WORK TASK:
Repeat only the lines below from the one containing "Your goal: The" through the one containing "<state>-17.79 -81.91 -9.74", inclusive, exactly as written.

EXERCISE INPUTS:
==================================================

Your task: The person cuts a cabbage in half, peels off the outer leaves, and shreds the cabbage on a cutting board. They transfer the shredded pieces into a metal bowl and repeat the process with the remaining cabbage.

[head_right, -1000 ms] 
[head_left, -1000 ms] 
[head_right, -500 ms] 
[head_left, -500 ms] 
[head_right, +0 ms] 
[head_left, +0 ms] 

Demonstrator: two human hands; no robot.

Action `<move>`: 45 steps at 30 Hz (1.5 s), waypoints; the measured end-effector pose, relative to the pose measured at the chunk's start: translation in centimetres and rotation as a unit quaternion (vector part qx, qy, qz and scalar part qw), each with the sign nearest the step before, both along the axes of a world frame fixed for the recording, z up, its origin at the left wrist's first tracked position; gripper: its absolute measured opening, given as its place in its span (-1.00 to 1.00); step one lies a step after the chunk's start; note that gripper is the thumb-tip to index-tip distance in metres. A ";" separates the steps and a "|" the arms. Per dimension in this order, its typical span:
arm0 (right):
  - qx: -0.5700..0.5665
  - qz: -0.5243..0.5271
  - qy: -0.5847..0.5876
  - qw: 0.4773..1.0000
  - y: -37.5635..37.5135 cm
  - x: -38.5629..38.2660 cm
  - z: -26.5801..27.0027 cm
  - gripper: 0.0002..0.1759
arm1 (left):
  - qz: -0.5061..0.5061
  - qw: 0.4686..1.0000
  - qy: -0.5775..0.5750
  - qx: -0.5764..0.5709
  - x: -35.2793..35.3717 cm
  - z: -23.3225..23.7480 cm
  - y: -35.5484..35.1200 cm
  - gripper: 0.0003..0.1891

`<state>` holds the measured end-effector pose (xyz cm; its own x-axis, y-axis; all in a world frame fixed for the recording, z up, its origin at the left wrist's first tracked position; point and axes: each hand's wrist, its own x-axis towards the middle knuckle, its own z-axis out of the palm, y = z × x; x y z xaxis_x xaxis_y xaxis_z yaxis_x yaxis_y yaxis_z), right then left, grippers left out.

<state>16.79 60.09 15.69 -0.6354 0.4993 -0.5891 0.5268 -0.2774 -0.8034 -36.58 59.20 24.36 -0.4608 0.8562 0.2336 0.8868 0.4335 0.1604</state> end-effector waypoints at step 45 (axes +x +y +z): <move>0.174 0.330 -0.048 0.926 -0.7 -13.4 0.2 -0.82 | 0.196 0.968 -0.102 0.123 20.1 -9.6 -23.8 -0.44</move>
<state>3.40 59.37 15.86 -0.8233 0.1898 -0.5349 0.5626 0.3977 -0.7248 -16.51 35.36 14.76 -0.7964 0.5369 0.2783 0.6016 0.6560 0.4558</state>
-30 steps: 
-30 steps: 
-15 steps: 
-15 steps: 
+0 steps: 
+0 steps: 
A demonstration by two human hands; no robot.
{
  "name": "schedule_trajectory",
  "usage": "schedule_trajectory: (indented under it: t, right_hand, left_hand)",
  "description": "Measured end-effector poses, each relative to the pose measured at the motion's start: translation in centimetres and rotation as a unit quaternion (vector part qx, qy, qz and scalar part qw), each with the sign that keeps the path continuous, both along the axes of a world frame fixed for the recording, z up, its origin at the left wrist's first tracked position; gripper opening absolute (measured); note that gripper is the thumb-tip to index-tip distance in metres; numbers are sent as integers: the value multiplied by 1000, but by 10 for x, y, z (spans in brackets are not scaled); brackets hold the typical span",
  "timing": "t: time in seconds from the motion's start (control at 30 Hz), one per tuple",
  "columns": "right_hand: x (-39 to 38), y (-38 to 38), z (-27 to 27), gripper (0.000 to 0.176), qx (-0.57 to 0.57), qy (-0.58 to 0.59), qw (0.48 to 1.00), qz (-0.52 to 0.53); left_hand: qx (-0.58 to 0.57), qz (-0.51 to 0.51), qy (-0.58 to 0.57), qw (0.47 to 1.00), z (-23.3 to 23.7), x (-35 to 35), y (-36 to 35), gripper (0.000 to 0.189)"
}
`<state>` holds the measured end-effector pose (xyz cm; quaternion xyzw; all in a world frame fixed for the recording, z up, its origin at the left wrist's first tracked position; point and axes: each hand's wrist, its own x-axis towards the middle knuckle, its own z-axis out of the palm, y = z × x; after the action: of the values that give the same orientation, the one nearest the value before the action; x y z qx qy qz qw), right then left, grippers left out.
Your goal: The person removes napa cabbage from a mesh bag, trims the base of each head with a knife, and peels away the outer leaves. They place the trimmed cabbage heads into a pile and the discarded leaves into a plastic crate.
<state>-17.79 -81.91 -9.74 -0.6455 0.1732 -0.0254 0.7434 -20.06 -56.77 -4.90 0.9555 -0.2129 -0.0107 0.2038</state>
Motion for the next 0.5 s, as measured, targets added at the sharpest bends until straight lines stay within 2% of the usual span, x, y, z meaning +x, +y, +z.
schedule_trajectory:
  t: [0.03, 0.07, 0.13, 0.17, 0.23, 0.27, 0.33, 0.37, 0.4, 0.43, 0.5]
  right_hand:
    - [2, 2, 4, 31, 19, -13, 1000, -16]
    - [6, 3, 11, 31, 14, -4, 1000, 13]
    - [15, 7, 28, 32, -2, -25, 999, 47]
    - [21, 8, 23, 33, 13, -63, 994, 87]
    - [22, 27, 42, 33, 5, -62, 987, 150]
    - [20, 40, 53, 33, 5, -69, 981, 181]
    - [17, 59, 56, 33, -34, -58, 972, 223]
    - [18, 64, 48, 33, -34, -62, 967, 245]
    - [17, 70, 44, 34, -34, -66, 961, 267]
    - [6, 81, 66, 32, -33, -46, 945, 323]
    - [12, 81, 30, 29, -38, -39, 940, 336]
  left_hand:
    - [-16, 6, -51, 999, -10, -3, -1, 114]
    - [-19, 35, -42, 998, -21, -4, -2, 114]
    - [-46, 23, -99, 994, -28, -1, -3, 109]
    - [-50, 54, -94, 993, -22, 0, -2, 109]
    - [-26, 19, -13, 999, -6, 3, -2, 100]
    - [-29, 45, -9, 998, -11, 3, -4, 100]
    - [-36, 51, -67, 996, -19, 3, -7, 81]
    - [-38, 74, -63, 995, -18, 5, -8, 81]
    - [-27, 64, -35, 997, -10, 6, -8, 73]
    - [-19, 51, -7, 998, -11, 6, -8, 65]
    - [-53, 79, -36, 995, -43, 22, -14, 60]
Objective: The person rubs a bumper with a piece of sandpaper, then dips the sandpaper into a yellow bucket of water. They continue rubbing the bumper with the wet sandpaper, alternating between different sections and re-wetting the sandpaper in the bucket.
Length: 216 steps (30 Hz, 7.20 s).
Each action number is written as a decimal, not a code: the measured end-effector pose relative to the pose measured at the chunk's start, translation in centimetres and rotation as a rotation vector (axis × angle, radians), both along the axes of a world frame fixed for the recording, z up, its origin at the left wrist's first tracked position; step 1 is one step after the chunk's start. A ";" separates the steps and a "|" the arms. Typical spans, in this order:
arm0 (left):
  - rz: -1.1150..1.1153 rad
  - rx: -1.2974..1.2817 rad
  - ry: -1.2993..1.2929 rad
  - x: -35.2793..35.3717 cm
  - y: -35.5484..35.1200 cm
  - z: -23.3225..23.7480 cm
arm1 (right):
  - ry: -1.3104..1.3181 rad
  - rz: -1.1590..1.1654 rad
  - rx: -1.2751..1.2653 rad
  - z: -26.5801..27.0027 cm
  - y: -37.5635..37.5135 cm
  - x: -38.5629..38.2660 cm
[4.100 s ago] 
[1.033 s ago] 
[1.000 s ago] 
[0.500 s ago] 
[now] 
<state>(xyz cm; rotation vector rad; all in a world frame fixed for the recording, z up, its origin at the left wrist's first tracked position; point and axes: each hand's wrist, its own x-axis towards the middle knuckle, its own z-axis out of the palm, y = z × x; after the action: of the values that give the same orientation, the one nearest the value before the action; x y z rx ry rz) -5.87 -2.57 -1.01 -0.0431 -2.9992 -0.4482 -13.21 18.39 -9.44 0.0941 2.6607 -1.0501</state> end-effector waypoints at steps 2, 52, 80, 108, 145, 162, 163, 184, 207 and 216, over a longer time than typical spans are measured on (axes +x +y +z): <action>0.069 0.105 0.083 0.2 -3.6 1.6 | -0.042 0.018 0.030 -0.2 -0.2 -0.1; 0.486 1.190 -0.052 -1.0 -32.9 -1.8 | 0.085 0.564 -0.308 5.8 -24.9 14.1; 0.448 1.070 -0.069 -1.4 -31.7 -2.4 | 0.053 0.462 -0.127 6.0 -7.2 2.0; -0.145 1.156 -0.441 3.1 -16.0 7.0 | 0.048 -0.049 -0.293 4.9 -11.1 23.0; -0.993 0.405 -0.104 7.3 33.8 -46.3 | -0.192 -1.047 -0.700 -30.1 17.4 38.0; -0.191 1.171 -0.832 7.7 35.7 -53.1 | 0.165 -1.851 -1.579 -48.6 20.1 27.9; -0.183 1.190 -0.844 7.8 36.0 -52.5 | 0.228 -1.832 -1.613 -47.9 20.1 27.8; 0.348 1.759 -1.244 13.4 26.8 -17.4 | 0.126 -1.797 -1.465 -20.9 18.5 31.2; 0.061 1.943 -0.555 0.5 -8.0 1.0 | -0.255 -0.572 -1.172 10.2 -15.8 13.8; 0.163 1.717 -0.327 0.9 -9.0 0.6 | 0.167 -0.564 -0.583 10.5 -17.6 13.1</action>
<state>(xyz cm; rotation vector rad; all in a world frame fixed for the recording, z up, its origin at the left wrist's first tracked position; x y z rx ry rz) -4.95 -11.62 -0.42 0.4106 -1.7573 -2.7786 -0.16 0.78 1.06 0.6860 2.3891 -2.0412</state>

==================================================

SOLUTION TO THIS EXERCISE:
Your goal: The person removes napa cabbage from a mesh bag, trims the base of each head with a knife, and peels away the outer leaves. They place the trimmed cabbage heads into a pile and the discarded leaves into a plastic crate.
<state>-17.79 -81.91 -9.74 -0.6455 0.1732 -0.0254 0.7434 -20.06 -56.77 -4.90 0.9555 -0.2129 -0.0107 0.2038</state>

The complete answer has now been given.